前述のコード・スニペットでは、実行時にパラメータを提供するためにaddkeytopartition()プロシージャがコールされ、その形式は次のとおりです。


DBMS_SHARDING_DIRECTORY.addKeyToPartition(

   (schema_name IN varchar2,

    parent_root_table IN varchar2,

    partition_name IN varchar2,

    sharding_keys_comma_ separated_1,..n … );


ここで、sharding_keysは英数字にできます。これは、シャーディング・キーをプログラムで管理するために非常に役立ちます。

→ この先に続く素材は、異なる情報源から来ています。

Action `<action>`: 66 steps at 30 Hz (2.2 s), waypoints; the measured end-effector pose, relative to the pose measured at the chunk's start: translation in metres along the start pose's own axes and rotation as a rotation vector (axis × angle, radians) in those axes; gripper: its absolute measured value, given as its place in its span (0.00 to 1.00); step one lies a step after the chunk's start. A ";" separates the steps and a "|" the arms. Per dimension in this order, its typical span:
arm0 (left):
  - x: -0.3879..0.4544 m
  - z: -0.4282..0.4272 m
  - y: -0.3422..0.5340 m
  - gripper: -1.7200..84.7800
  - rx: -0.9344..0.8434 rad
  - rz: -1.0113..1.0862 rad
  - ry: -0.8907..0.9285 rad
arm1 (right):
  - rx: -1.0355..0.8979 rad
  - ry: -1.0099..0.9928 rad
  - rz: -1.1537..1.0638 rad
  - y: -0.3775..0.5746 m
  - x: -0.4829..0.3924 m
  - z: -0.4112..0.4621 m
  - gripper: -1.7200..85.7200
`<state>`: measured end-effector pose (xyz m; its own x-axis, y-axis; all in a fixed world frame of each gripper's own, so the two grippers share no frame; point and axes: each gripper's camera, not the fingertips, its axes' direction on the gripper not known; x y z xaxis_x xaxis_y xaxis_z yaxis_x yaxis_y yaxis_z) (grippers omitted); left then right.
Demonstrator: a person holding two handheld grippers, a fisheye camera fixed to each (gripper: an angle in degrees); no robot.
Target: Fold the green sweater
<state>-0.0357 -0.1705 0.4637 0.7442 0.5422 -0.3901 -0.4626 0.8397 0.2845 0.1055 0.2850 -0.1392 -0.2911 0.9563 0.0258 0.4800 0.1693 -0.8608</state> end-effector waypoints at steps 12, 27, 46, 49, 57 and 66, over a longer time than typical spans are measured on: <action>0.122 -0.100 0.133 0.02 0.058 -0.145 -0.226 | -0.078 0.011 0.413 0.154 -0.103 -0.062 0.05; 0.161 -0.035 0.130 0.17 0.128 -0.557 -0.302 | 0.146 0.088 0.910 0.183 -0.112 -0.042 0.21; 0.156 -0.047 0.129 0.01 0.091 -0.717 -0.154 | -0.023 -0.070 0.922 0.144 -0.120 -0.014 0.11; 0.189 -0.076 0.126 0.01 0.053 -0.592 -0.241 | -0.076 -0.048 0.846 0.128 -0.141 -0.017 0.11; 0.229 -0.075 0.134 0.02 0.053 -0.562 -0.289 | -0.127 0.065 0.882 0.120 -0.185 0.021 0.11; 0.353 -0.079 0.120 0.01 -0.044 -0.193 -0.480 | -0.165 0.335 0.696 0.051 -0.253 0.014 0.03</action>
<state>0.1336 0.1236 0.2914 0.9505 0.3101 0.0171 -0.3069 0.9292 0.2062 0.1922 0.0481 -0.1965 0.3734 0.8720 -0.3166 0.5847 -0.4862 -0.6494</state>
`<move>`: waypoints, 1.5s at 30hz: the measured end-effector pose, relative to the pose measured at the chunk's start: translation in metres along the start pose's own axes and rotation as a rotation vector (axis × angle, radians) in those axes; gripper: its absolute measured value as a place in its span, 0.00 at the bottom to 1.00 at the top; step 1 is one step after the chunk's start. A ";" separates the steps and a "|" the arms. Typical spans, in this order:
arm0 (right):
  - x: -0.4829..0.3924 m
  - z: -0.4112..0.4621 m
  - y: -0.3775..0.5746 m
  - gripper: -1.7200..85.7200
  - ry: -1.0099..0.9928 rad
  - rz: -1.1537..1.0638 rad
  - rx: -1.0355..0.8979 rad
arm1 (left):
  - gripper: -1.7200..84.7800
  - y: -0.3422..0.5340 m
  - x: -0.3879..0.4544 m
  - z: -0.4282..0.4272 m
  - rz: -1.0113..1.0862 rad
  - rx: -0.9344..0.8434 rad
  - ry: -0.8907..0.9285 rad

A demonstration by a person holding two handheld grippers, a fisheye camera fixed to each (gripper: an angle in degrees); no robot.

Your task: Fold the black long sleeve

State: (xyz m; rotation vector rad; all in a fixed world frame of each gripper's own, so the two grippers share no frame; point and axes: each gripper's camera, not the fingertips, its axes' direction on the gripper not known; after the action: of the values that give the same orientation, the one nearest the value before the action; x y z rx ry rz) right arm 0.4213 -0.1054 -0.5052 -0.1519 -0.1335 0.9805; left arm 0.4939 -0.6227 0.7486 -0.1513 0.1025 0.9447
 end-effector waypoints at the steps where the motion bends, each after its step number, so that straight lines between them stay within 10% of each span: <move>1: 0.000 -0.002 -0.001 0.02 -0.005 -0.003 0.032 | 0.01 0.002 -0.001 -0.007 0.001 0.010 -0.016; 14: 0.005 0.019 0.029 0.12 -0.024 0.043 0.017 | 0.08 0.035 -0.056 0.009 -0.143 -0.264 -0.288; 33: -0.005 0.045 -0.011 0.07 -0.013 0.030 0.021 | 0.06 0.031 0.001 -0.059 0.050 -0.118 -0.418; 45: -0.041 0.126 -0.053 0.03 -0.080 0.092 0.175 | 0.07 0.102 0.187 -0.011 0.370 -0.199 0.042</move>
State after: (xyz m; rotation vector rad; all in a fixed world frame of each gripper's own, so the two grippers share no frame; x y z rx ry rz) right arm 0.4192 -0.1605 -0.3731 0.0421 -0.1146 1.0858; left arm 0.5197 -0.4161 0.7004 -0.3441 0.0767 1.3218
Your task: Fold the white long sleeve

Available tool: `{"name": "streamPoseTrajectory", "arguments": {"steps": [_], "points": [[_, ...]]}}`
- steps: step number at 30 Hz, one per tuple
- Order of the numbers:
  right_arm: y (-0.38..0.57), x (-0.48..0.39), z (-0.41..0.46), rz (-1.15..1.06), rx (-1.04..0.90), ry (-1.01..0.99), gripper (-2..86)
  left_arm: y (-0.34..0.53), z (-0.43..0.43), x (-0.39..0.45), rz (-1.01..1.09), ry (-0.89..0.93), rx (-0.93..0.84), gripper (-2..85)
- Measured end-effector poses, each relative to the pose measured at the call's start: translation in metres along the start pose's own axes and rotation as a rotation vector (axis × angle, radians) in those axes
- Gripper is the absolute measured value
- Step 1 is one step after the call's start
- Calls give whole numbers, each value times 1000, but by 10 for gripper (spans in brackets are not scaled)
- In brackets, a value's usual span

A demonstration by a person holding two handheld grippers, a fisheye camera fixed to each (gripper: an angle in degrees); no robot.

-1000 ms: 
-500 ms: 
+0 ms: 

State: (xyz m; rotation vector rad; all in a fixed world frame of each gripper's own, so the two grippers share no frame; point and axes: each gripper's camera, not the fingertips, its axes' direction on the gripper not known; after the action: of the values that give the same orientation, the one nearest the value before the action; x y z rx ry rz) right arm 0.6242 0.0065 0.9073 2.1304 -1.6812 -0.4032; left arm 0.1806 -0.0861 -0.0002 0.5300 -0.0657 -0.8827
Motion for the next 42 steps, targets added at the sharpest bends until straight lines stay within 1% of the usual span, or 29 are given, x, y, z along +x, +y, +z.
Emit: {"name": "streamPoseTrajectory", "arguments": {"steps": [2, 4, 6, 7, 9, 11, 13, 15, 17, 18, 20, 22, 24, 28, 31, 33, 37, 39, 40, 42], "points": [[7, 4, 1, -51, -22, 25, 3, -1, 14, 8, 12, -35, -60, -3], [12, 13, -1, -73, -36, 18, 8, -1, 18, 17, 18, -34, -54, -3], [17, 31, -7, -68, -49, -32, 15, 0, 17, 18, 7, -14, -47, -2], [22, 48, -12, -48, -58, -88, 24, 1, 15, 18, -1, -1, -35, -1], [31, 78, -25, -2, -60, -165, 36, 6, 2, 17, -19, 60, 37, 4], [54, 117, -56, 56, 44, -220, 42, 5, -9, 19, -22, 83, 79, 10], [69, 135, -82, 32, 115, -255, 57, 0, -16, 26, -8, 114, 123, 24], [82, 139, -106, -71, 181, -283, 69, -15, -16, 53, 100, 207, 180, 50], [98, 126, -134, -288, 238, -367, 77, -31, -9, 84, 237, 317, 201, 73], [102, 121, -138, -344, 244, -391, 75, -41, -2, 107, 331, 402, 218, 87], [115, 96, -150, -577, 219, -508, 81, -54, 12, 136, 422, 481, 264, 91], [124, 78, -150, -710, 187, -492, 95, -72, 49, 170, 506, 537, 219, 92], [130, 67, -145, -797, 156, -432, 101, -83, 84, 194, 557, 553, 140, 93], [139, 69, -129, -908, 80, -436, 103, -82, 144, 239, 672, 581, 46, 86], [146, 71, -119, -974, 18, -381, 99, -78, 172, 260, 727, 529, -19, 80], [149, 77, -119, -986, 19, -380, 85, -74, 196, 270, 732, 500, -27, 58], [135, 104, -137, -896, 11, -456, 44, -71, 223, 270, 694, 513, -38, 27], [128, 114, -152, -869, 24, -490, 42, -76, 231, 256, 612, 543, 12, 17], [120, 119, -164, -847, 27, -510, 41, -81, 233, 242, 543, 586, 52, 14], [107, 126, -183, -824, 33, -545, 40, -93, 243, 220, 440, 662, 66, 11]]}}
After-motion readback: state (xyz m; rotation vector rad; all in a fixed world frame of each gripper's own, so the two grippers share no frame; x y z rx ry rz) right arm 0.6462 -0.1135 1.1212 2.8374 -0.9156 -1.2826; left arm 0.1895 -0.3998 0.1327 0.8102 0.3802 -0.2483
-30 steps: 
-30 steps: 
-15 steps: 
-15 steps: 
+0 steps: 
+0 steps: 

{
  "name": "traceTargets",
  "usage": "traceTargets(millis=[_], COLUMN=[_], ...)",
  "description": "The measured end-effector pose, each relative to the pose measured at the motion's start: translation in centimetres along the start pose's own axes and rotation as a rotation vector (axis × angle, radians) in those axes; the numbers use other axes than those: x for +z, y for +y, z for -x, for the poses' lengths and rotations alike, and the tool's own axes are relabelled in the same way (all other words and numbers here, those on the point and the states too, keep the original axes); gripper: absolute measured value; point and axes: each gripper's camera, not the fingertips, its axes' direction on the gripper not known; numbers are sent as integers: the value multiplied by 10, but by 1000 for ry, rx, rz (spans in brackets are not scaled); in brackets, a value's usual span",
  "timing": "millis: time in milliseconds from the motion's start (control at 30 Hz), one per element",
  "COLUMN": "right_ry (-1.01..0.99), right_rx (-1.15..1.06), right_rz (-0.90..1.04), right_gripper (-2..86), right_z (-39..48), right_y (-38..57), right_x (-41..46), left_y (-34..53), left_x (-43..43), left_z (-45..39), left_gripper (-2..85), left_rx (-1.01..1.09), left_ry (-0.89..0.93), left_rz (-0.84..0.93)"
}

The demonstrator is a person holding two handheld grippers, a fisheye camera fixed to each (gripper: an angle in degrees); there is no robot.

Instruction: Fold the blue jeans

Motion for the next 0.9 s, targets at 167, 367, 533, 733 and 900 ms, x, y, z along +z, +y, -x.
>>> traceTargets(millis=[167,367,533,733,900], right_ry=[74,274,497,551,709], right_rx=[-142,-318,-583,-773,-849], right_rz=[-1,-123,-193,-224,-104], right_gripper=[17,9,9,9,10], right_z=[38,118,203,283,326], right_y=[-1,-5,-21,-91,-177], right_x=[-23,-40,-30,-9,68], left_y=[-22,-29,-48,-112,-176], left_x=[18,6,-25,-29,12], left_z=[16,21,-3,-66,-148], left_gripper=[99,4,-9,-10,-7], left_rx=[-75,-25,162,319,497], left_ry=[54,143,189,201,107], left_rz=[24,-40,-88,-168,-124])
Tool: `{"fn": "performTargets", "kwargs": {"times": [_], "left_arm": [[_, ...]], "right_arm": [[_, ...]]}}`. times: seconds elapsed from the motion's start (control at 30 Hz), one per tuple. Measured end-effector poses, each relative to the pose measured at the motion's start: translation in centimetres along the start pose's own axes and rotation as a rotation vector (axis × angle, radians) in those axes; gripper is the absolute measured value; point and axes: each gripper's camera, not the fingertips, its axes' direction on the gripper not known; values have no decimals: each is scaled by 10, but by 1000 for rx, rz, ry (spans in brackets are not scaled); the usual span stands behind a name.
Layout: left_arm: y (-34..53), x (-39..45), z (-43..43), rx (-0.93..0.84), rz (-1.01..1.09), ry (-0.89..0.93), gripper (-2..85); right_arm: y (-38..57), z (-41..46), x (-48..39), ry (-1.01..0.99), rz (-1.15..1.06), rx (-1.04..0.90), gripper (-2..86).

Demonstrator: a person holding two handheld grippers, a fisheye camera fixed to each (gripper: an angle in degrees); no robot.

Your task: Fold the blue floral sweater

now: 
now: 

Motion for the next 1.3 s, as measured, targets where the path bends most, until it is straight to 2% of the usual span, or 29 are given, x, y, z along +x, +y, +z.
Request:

また、ディレクトリベースのデータ分散は、次の場合に使用できます。


  • 多数のビジネス顧客アカウントのデータを管理するB2Bアプリケーション。
    • たとえば、多くの自動車ディーラーのデータをホストおよび管理するディーラ・アプリケーションです。さらに、異なるディーラーのデータ量は大幅に異なる場合があります。あるディーラーは大規模なオペレーションを、他のディーラーははるかに小さいです。また、アプリケーション固有の基準に基づいて、ディーラごとに異なるリソース/ロケーションを指定する必要がある場合もあります。
  • アフィニティーのために特定のキー値を同じ場所またはチャンクにグループ化する必要があるアプリケーション。また、必要に応じてこのグループを効率的に一緒に移動できます。
    • たとえば、ソーシャル・ネットワーク・アプリケーションでは、同じシャードでメッセージを交換することが多い顧客をグループ化すると、シャード間のトラフィックが最小限に抑えられます。シャード間でデータを移動する場合は、グループ化を保持する必要があります。一方、グループのメンバーが別のグループのメンバーとのより多くの通信を開始した場合、そのデータをアプリケーションへの影響を最小限に抑えながら適切なグループに移動できます。



ディレクトリベースのデータ分散の利点:


  • シャーディング・キーが同じであるかぎり、任意の数の表、スキーマおよびアプリケーション・モジュールを統合できます。これは、シャーディング構成ではシャーディング・キーを使用して、ディレクトリベースのデータ分散を使用して階層データ・モデル内の表を関連付けるためです。
  • 同じスキーマ・モデルを、異なるパーティションおよび複数のシャードを使用するディーラ/ベンダー・アプリケーションに使用できます。
  • 仮想プライベート・データベース(VPD)をディレクトリベースのデータ分散とともに使用して、データの分散とアクセスのために、さまざまな国や地域内のデータのセキュリティと分離を強化できます。
  • アプリケーション・スーパーユーザー(データセット全体へのアクセスが必要なユーザー)は、散布/収集やレポート作成などのニーズのためにカタログ・データベースからデータにアクセスできます。また、スーパーユーザー以外(シャーディング・キーに基づいて特定のシャードにアクセスする必要があるユーザー)には、特定の国/地域/部門などのシャーディング・キーに対する特定のデータ・パーティションに基づくアクセス権を付与できます。
  • 地理的に分散したデータベースでのデータ移動ではなく、アプリケーション自体からデータを分散および制御できるため、日々のトランザクションに対するデータベース管理タスクが削減されます。
  • ディレクトリベースのデータ分散により、スケーラビリティ、ディザスタ・リカバリ、ゼロ・ダウンタイム、データ損失ゼロなど、様々なアプリケーション・ニーズを満たすグローバルに分散したデータベース実装が可能になります。